→ YOUR TASK: Pick out and copy every line below that has the word "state".
***
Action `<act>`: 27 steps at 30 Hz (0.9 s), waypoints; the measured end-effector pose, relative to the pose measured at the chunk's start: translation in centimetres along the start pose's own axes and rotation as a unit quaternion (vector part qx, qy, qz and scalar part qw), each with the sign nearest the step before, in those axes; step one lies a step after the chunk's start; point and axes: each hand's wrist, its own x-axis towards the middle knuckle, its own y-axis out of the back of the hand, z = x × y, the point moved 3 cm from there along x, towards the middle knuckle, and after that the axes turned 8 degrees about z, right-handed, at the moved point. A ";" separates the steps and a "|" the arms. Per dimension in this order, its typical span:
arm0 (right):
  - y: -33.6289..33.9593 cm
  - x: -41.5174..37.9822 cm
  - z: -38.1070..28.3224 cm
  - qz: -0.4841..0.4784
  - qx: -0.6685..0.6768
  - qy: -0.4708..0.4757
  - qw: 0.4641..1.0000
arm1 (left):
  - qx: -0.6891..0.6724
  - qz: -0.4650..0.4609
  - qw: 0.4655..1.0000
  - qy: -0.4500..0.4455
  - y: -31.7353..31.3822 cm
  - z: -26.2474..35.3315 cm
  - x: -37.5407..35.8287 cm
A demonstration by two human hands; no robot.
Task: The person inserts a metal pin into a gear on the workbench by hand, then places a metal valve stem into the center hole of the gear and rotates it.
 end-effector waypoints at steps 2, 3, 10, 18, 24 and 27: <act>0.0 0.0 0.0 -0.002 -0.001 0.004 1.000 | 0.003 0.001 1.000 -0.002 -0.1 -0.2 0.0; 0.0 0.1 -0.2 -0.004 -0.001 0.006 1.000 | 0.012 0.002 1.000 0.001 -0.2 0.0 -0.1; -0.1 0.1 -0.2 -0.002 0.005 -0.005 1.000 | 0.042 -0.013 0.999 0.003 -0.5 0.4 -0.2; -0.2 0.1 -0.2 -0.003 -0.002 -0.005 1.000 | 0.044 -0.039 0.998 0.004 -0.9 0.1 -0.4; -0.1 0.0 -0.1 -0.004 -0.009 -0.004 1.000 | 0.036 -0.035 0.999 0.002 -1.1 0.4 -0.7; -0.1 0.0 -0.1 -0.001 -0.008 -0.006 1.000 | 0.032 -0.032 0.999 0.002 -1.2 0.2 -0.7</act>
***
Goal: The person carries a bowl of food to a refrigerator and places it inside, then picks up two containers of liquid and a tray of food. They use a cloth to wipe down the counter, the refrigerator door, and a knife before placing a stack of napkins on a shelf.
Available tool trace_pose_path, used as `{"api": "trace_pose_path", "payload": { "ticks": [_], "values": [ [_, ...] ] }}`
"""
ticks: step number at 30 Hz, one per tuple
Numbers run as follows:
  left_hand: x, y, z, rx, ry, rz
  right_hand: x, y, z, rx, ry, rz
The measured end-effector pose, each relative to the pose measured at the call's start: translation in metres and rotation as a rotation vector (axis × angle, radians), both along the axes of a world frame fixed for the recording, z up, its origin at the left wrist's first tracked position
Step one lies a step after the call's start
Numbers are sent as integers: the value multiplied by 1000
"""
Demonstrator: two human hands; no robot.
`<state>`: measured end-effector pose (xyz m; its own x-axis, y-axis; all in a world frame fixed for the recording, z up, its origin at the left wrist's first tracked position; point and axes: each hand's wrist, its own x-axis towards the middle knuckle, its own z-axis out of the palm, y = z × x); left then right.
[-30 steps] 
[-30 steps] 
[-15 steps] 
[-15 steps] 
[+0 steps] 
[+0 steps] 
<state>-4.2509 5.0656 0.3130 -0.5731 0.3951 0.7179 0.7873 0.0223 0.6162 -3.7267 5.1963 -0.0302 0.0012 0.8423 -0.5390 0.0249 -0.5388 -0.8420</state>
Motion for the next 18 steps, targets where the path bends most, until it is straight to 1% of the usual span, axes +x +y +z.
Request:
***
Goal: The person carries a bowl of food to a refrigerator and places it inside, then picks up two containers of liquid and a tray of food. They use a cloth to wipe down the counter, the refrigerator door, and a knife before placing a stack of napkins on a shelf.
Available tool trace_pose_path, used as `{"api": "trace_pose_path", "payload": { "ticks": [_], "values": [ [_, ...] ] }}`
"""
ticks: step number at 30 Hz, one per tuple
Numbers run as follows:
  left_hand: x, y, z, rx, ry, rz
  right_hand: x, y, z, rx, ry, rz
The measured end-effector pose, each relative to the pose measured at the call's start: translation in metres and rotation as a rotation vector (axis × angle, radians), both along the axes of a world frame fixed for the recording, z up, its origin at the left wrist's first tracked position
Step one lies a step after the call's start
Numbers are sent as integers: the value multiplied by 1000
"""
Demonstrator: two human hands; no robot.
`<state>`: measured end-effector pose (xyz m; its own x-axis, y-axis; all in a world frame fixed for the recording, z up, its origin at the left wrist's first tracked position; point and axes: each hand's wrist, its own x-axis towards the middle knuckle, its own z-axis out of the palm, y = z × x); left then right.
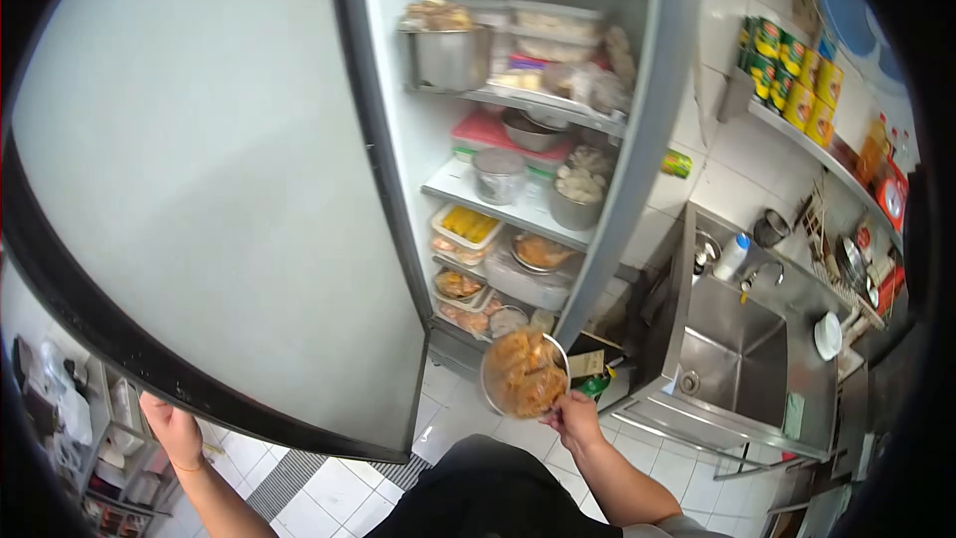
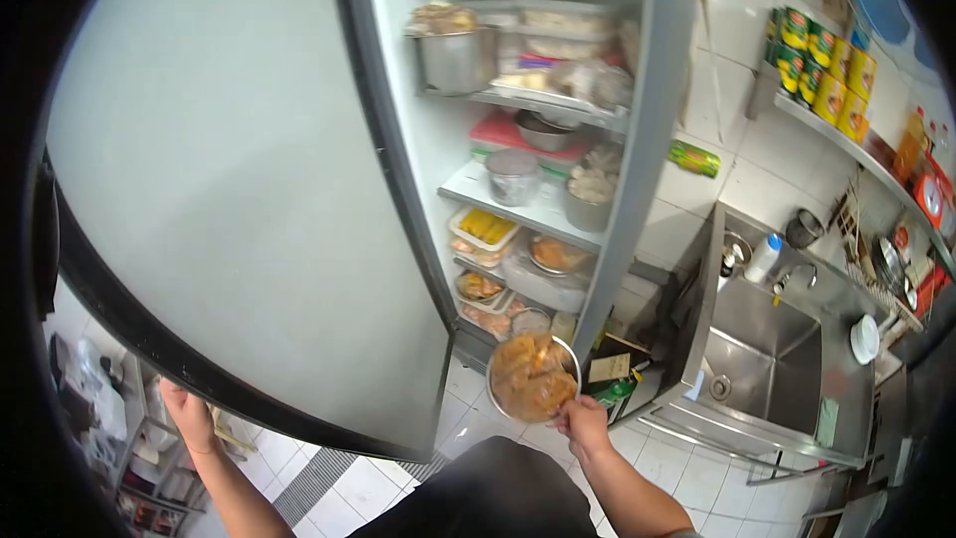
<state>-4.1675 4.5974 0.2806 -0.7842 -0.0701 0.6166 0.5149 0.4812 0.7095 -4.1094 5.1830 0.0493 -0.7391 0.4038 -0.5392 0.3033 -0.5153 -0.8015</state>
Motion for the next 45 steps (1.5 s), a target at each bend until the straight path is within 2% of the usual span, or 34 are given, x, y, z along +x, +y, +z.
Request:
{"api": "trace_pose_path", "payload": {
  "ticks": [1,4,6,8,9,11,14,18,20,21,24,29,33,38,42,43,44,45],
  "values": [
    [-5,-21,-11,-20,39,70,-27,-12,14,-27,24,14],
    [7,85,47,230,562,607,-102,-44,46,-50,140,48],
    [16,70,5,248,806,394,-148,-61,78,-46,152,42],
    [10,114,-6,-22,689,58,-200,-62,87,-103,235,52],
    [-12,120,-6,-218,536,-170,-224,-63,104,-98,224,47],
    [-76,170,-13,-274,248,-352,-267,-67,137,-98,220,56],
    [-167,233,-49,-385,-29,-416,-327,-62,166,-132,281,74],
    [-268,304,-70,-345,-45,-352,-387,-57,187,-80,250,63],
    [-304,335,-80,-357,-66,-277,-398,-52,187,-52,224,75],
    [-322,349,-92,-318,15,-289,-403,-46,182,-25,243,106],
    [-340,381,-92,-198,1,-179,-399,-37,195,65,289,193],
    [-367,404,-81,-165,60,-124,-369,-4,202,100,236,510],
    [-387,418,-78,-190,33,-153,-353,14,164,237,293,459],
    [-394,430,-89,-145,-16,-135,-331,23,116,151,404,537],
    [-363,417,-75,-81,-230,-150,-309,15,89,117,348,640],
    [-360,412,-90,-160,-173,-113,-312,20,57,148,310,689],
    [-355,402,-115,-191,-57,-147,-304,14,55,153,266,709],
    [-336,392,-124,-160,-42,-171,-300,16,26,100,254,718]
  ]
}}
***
→ COMPLETED EXERCISE:
`<state>`: measured end-effector pose (xyz m; its own x-axis, y-axis; all in a world frame fixed for the recording, z up, its origin at the left wrist's first tracked position; point and axes: each hand's wrist, its own x-axis towards the middle knuckle, its own z-axis out of the palm, y = z × x); left then right.
<state>-4.2509 5.0656 0.3130 -0.5731 0.3951 0.7179 0.7873 0.0223 0.6162 -3.7267 5.1963 -0.0302 0.0012 0.8423 -0.5390 0.0249 -0.5388 -0.8420</state>
`<state>`: measured end-effector pose (xyz m; its own x-axis, y-axis; all in a world frame fixed for the recording, z up, its origin at the left wrist's first tracked position; point and axes: each hand's wrist, its own x-axis towards the middle knuckle, its own z-axis out of the palm, y = z × x); left then right.
<state>-4.1675 4.5974 0.2806 -0.7842 -0.0701 0.6166 0.5149 0.4812 0.7095 -4.1094 5.1830 0.0493 -0.7391 0.4038 -0.5392 0.3033 -0.5153 -0.8015</state>

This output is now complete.